| Task directions |
Search the data below for the string "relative". Extract every line that contains it.

| Dataset extract |
- - - -

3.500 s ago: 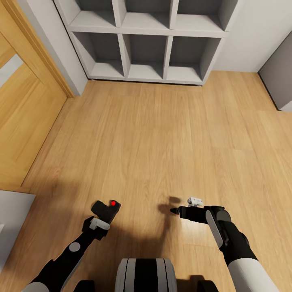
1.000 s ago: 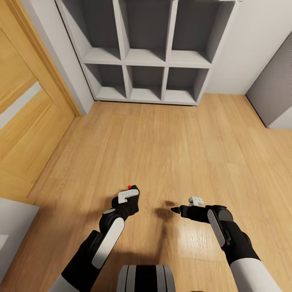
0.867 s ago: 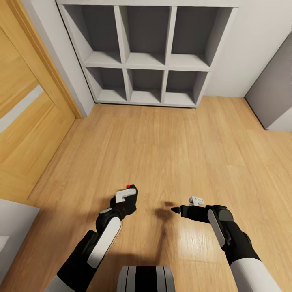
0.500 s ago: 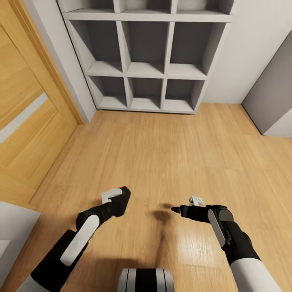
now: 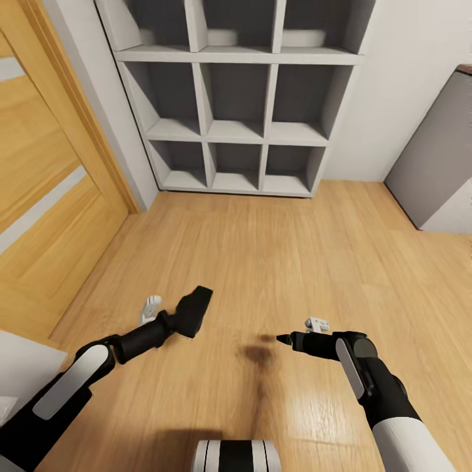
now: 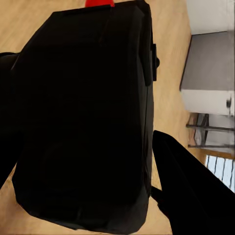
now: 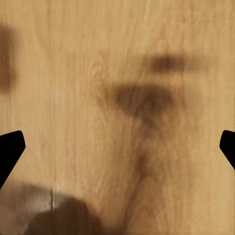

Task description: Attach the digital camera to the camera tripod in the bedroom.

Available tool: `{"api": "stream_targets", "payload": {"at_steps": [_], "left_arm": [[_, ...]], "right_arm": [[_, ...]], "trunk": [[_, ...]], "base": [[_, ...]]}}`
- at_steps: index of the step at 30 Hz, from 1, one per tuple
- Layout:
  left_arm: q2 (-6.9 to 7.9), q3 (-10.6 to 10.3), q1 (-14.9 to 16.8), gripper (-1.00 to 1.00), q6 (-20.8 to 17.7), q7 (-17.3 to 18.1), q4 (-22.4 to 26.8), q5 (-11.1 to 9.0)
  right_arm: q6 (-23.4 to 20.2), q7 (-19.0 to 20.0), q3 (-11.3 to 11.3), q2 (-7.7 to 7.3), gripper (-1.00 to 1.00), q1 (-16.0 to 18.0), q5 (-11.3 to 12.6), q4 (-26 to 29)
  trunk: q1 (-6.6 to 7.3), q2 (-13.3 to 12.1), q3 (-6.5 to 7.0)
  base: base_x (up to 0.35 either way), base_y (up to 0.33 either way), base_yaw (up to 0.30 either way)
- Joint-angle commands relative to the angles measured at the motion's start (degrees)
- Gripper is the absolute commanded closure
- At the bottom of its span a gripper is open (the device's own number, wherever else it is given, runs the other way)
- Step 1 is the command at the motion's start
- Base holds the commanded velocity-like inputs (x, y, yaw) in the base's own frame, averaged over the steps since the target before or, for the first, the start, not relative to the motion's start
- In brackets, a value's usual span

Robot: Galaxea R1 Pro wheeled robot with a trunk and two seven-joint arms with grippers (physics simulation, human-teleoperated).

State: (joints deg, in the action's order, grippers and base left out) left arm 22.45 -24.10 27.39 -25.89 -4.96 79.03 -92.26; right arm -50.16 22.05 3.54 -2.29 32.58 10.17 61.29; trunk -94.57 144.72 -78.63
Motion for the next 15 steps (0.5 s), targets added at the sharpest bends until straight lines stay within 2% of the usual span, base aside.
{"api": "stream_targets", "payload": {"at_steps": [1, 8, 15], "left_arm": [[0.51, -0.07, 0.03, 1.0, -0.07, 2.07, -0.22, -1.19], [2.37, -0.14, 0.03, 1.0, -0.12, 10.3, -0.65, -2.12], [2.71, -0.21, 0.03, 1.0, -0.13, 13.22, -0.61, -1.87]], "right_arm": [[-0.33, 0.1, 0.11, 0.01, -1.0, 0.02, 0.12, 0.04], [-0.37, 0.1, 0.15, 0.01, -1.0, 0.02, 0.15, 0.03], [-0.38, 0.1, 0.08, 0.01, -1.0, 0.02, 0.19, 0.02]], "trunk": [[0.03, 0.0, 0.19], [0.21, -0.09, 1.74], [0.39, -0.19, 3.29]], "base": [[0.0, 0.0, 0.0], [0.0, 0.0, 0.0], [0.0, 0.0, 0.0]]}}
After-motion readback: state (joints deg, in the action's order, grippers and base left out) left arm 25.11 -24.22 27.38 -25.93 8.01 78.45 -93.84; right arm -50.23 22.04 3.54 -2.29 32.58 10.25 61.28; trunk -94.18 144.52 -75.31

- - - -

| Response area |
- Joint-angle commands relative to the angles measured at the motion's start (degrees)
- Base holds the commanded velocity-like inputs (x, y, yaw) in the base's own frame, averaged over the steps since the target before or, for the first, the start, not relative to the motion's start

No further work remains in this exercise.